A definição de tempos mínimos de intervalo entre marcação de consultas pode levar à necessidade de reduzir as listas de utentes por médico de família, no caso dos centros de saúde, uma vez que os tempos atuais são geralmente de 15 ou 20 minutos, reconhece o bastonário da Ordem dos Médicos.
Cumprindo uma das propostas do seu mandato, o bastonário vai colocar esta semana em discussão pública a proposta dos vários colégios da especialidade para os tempos padrão de consulta, que são no fundo tempos mínimos de intervalo entre consultas.
“Não é possível aceitar como inevitável a sobrecarga que atualmente se verifica nas consultas, agendadas com diferenças de escassos minutos, quando não sobrepostas, prejudicando as boas práticas clínicas e a qualidade da assistência aos doentes”, justifica o documento da Ordem.
Na apresentação deste projeto aos jornalistas, o bastonário Miguel Guimarães explicou que o objetivo é criar uma regulação dos tempos das consultas, uma vez que “a pressão que existe é grande” e “os médicos e os doentes não têm o tempo que deviam ter”.
“Esta intervenção tem a ver com a necessidade de organização do trabalho. Não significa que cada doente e cada médico não tenham o tempo que entenderem necessário”, afirmou o bastonário.
Depois de estar um mês em consulta pública, o documento tem de ser aprovado em assembleia de representantes da Ordem dos Médicos, sendo depois publicado, enquanto regulamento, no Diário da República.
O bastonário destaca que os tempos que vierem a ser definidos terão de ser aplicados tanto no público como no setor privado ou social.
Na medicina geral e familiar, a proposta da Ordem aponta vários intervalos de tempo para marcação entre consultas, consoante se são ou não primeiras consultas.
Nas primeiras consultas são recomendados tempos entre os 30 minutos e os 45 minutos, que devem ser aplicados nas consultas subsequentes que decorram com pelo menos 12 meses de intervalo.
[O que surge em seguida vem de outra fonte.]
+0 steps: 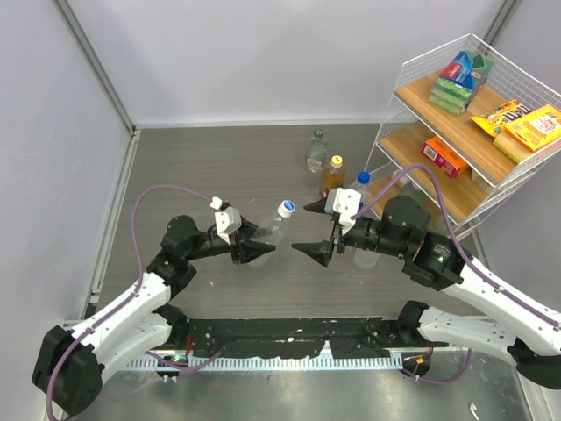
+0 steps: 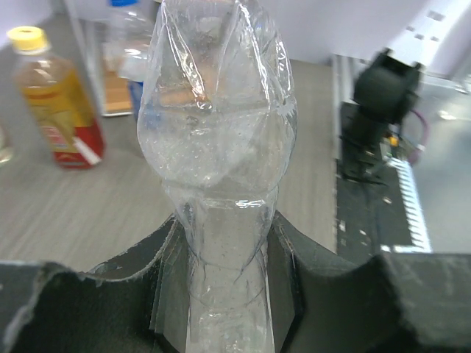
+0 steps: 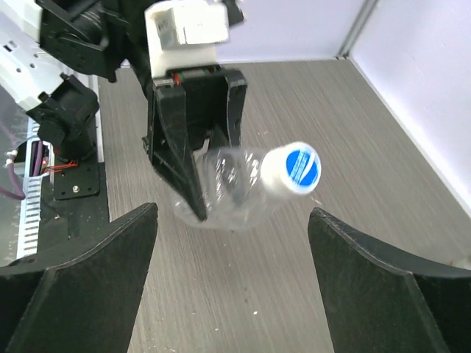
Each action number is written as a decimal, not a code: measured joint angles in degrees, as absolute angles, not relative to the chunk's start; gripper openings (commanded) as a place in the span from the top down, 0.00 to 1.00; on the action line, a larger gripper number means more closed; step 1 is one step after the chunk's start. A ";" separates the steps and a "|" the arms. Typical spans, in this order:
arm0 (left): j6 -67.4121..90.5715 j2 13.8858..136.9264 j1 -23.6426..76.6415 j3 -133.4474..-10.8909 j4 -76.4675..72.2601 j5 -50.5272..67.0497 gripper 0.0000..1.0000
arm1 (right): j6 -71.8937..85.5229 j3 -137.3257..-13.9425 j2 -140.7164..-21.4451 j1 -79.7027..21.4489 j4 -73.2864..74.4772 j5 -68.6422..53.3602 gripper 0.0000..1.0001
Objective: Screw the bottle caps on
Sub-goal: Screw the bottle cap onto the plastic bottle.
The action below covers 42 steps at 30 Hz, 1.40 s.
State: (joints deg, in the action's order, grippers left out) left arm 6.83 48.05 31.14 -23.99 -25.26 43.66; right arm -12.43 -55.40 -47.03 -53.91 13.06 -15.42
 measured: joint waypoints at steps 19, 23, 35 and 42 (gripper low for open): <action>8.45 47.48 31.05 -23.99 -25.41 56.27 1.00 | -10.44 -64.58 -55.86 -53.91 15.09 -20.45 0.34; 8.34 46.85 31.05 -23.99 -25.36 56.27 1.00 | -7.01 -66.11 -57.63 -53.91 15.49 -19.09 0.40; 8.27 46.00 31.05 -23.99 -24.64 55.92 1.00 | -1.67 -67.00 -59.24 -53.91 18.24 -16.84 0.51; 8.12 45.87 31.05 -23.99 -24.62 55.22 1.00 | 1.63 -67.00 -59.22 -53.91 17.98 -17.34 0.81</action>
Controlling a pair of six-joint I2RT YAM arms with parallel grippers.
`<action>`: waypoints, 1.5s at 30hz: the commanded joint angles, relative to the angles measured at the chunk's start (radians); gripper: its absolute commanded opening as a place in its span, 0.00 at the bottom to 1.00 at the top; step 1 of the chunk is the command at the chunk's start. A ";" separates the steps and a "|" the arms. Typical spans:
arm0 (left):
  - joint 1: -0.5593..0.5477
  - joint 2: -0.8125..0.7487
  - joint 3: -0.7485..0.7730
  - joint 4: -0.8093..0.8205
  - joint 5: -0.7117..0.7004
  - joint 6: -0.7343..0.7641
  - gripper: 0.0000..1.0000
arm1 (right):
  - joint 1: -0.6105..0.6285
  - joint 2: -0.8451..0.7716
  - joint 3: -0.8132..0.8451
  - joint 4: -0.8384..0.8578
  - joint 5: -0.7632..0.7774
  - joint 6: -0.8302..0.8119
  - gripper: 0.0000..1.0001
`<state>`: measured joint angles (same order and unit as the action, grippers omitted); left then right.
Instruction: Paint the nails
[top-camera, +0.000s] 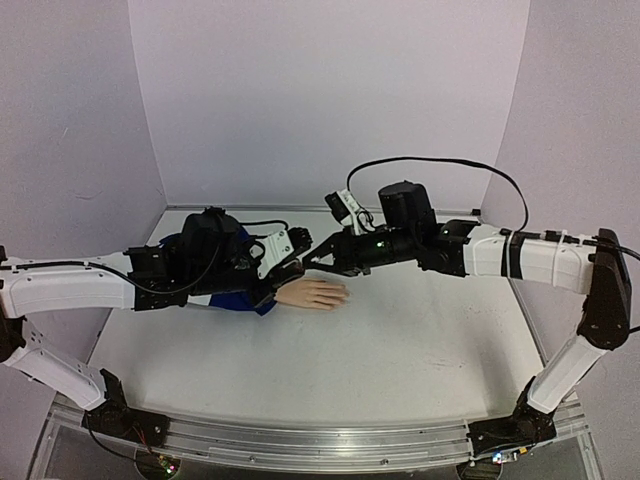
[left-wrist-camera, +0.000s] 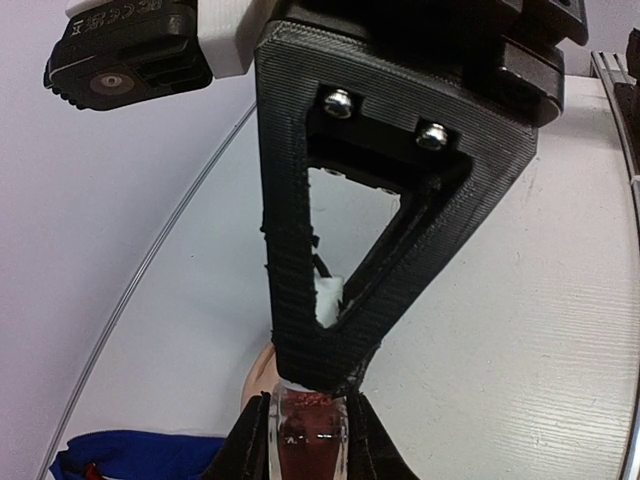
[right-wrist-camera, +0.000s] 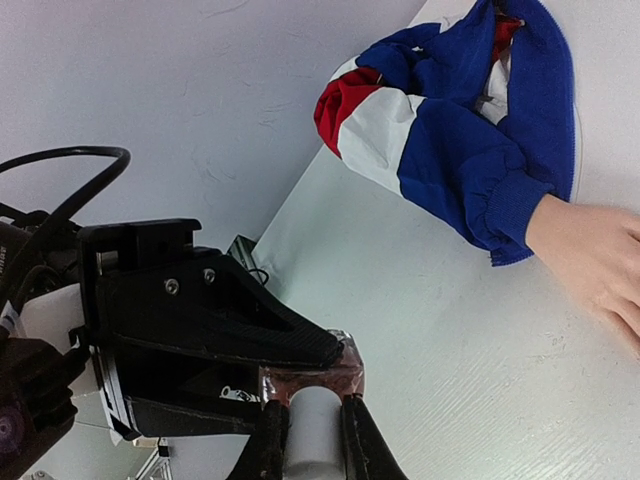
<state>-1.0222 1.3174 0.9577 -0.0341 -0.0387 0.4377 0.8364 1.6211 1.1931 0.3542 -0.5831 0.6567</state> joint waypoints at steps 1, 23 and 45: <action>-0.003 -0.032 0.004 0.057 0.004 -0.004 0.00 | 0.003 -0.052 -0.016 0.035 -0.020 -0.054 0.00; -0.003 -0.067 -0.017 0.055 0.218 -0.014 0.00 | 0.006 -0.081 -0.020 -0.020 -0.211 -0.375 0.00; 0.014 -0.040 0.001 -0.030 0.314 -0.023 0.00 | 0.008 -0.202 -0.060 -0.136 -0.217 -0.635 0.00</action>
<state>-1.0203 1.2778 0.9291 -0.0280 0.2802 0.4114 0.8455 1.5032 1.1393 0.2012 -0.7578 0.0601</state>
Nas consultas de seguimento marcadas com menos de 12 meses de intervalo o tempo será entre 20 e 30 minutos. As consultas por doença aguda deverão ser marcadas com um intervalo entre 15 a 20 minutos.
Entre as várias consultas de especialidade hospitalar, os tempos variam por especialidade.
A psiquiatria da infância e adolescência é uma das especialidades que surge com tempo padrão mais elevado, sendo de 90 minutos no caso das consultas de primeira infância e na terapia familiar. Já na psiquiatria de adultos, o tempo de intervalo recomendado para as primeiras consultas é de 45 minutos, sendo de meia hora nas restantes consultas subsequentes.
Com tempos padrão de 60 minutos para primeiras consultas surgem especialidades como a genética médica, a oncologia e radioncologia, a medicina da dor e a medicina paliativa.
Com o máximo tempo padrão aparece, na proposta, a primeira consulta de acupuntura médica, com uma hora e 15 minutos.
O bastonário Miguel Guimarães destaca que a definição dos tempos padrão é essencial para proteger a relação entre clínicos e doentes.
“Os médicos têm cada vez mais de explicar ao doente a sua situação clínica e o que vão ou não fazer ao doente, discutir os possíveis tratamentos. Isto demora tempo. Não é só uma questão de diagnóstico médico, é também uma questão de empatia, de o doente ter confiança no médico e perceber exatamente o que o médico lhe está a propor”, argumentou o responsável num encontro com jornalistas para apresentar a proposta da Ordem, com base numa análise dos colégios de especialidade.
Miguel Guimarães diz que não espera resistência aos tempos padrão por parte das administrações das unidades de saúde ou das direções clínicas, embora reconheça que será necessária uma reorganização, porque atualmente os tempos são curtos e há até casos de mais do que uma consulta marcada para a mesma hora.
“Significa que os doentes têm de ter mais espaço, as unidades de saúde têm de ter mais médicos ou têm de ter mais consultas abertas. E têm de se corrigir as deficiências que existem. E ter menos utentes nas listas dos médicos de medicina geral e familiar”, avisou.
A discussão em torno da dimensão da lista de utentes por médico de família tem sido também muito levantada pelos sindicatos médicos, que querem que sejam repostas listas de 1.550 utentes, quando atualmente são 1.900 utentes por médico.
No documento que é a partir de hoje posto em discussão pública, a Ordem considera que a aplicação dos tempos padrão de consulta “exige sentido de compromisso e responsabilidade” da parte das organizações, unidades de saúde e profissionais.
“É necessário que compreendam as vantagens destas recomendações para a melhoria da qualidade dos atos médicos praticados, da saúde dos doentes e da própria organização do sistema”, refere o documento.